Dan Meyer’s rapid rise isn’t the problem. Dan Meyer himself isn’t the problem. The problem lies with the Gatekeepers: with Stanford, who knows that Dan’s not the solution, with Google, Apple, and publishing companies like Shell Centre (well, they’re in England) and Pearson. That intersection between academia and business, the group that picks the educational platitudes and pushes them hard, while ignoring or banishing dissent. They’re the ones granting Meyer the credentials that cloak him in the illusion of expertise. And I believe that, at least in part, they grant those credentials with a clear eye to the attributes that are diametrically opposed to the attributes they pretend to focus on. It’s no coincidence that Dan Meyer is a young white male. It’s the point. It’s not a fluke that he primarily taught white kids, many of whom were obviously sent to him with strong skills by teachers who valued homework above ability. It’s the only way he could have come up with his curriculum. Yet his message is adopted and embraced by elites who castigate education, particularly teachers, for failing black and Hispanic kids. I don’t know if they do this consciously or if they genuinely believe that all teachers are just meanspirited morons who don’t know math and deliberately deprive certain kids of meaningful math experiences. Ultimately, it doesn’t matter.
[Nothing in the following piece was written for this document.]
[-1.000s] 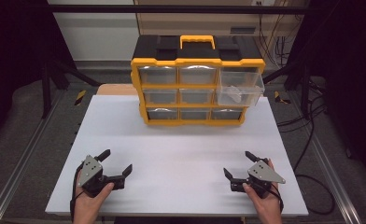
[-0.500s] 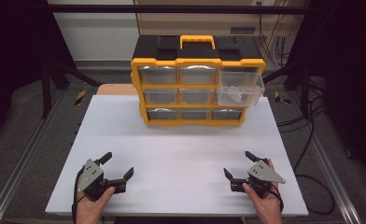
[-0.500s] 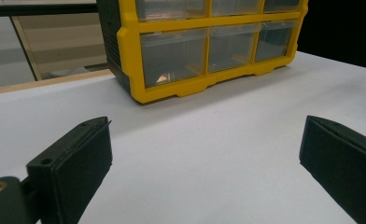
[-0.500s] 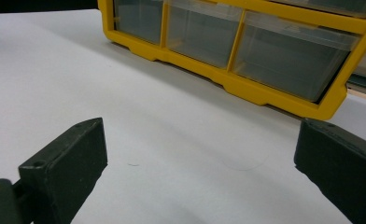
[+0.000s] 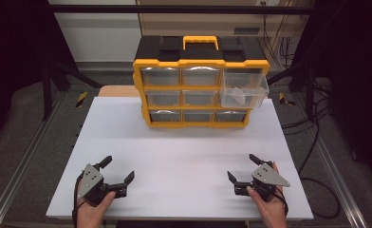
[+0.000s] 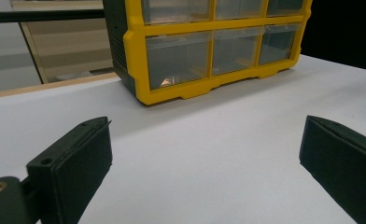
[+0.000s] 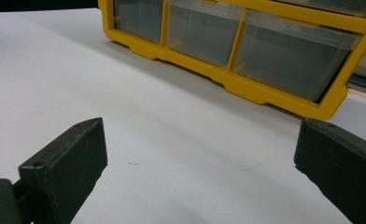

I suspect Meyer and others will ignore this essay (Meyer snarked obscurely at my reform piece, assuming this tweet means what I think it does), but whether that’s because he doesn’t like dissent or, more probably, because he subscribes to the Voldemort View, I couldn’t tell you. But maybe this piece will make reporters and educational wonks a bit more wary about the backgrounds of the “experts” they quote, and the gatekeepers who create them.

About educationrealist


46 responses to “Dan Meyer and the Gatekeepers

  • Education Imaginist

    The biggest difference between you and Dan is not pedagogical philosophy, but humbleness. While Dan publicly shares his shortcomings and growth–which you use to attack both his ideas and his character–you share your IQ. I tried reading this with an open mind, but unfortunately this is a rant, not a positive and professional contribution to the conversation.

    • Tort

      EI,

      I disagree with your assessment of Ed’s reporting. The bottom line most veteran teachers realize is that Dan’s methods are quite good but the price the teacher–any teacher–must pay to produce it leaves no time for anything else. Dan admits this; consequently, he no longer is a teacher. Teaching is a lot like that old Smith Barney commercial, “We make money the old fashioned way: We earn it.” The basics can’t be sacrificed; the bells and whistles are only the frosting, and not the cake.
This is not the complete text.